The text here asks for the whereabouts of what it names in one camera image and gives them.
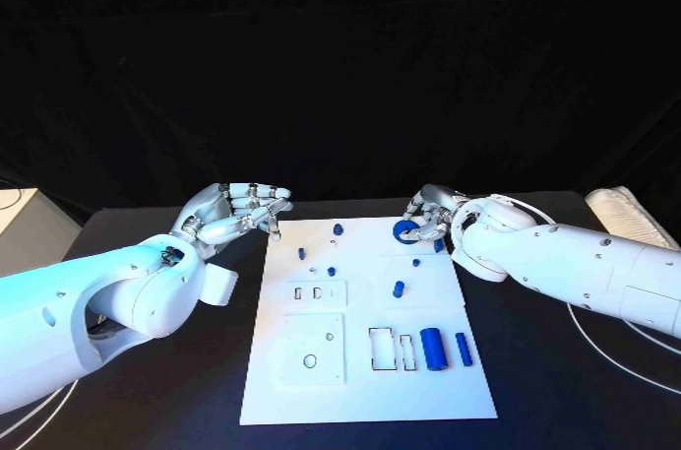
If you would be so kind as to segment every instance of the gray tabletop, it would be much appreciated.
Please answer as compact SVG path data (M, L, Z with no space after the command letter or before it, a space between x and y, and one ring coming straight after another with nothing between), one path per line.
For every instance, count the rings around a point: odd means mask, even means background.
M602 229L572 192L516 195L559 223ZM402 215L409 199L298 203L282 219ZM167 232L179 208L105 210L88 222L68 258ZM267 235L236 240L213 259L241 274L228 307L199 303L166 339L127 351L81 379L29 448L677 448L681 396L624 373L582 338L566 306L523 288L474 278L457 266L500 418L239 426ZM618 321L578 310L608 353L681 389L681 358ZM5 415L9 426L35 405ZM0 443L15 448L38 416Z

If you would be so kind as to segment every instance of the robotic arm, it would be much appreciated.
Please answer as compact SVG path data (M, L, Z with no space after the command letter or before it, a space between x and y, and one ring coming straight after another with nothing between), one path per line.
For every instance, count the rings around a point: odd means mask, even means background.
M290 196L270 185L212 184L170 234L0 279L0 414L170 335L199 300L228 305L239 275L205 260L257 227L280 239ZM90 330L85 308L107 317Z
M422 226L411 221L419 209ZM408 243L450 232L451 258L478 278L511 276L559 300L681 338L681 252L576 226L537 225L506 196L471 200L432 184L399 225Z

▶ Exercise details: Copy down every line of the entries containing the word "appreciated".

▶ Exercise output:
If you would be so kind as to segment every instance of the gray tabletop, it would be much appreciated.
If you would be so kind as to segment every instance of the robotic arm, it would be much appreciated.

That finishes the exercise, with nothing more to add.